Philosophical Contexts
Some of the most renowned thinkers and writers in Europe and England were proponents of philosophical optimism:
Gottfried Wilhelm Leibniz, the creator of the calculus, in Prussia; Alexander Pope in England; Jean-Jacques Rousseau in
France; and, for a long time, even Voltaire.
Leibniz’s highly influential Essais de Théodicée [Essays on Theodicy; 1710] argued that God’s benevolence is evident even in tragic events. Alexander Pope’s widely reprinted and translated poem, theEssay on Man (1725), set out to
“vindicate the ways of God to man,” and contains the thunderous line, “Whatever is, is right.” For many years, Voltaire himself was not immune to the seductive aspects of optimism and went so far as to translate Pope’s Essay into French
(1733) in order to give it wide readership on the Continent.

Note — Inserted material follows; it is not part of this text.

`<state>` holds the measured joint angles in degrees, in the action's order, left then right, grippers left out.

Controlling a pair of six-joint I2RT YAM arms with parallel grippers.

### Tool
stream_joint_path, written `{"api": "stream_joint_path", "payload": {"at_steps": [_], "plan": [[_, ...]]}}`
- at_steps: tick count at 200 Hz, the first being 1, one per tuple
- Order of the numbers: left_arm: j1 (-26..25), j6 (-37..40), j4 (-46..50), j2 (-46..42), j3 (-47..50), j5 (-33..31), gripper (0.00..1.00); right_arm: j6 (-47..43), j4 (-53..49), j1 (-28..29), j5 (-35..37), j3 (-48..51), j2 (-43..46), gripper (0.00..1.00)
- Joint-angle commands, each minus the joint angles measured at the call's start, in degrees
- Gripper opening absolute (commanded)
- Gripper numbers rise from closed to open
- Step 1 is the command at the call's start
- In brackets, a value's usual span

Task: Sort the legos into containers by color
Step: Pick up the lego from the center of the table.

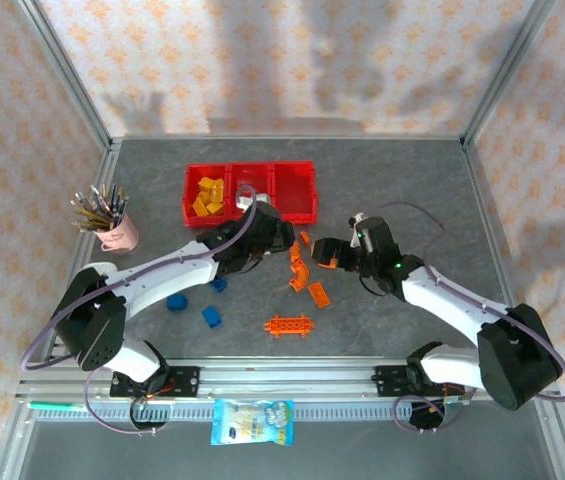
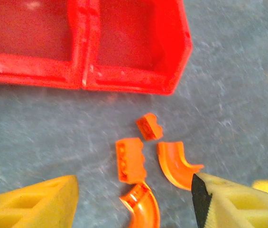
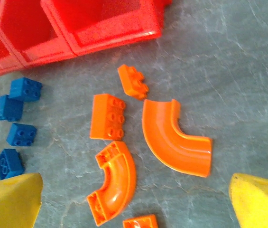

It was the horrific destruction of Lisbon by an earthquake on November 1, 1755, that shook Voltaire’s belief in philosophical optimism. Voltaire now rejected the idea that universally applicable, optimistic principles could explain such devastation. He first made this case within weeks in his Poème sur le désastre de Lisbonne [Poem on the Lisbon
Earthquake]. Four years later, almost to the month, he brought forth Candideas a more fully elaborated attack on optimism.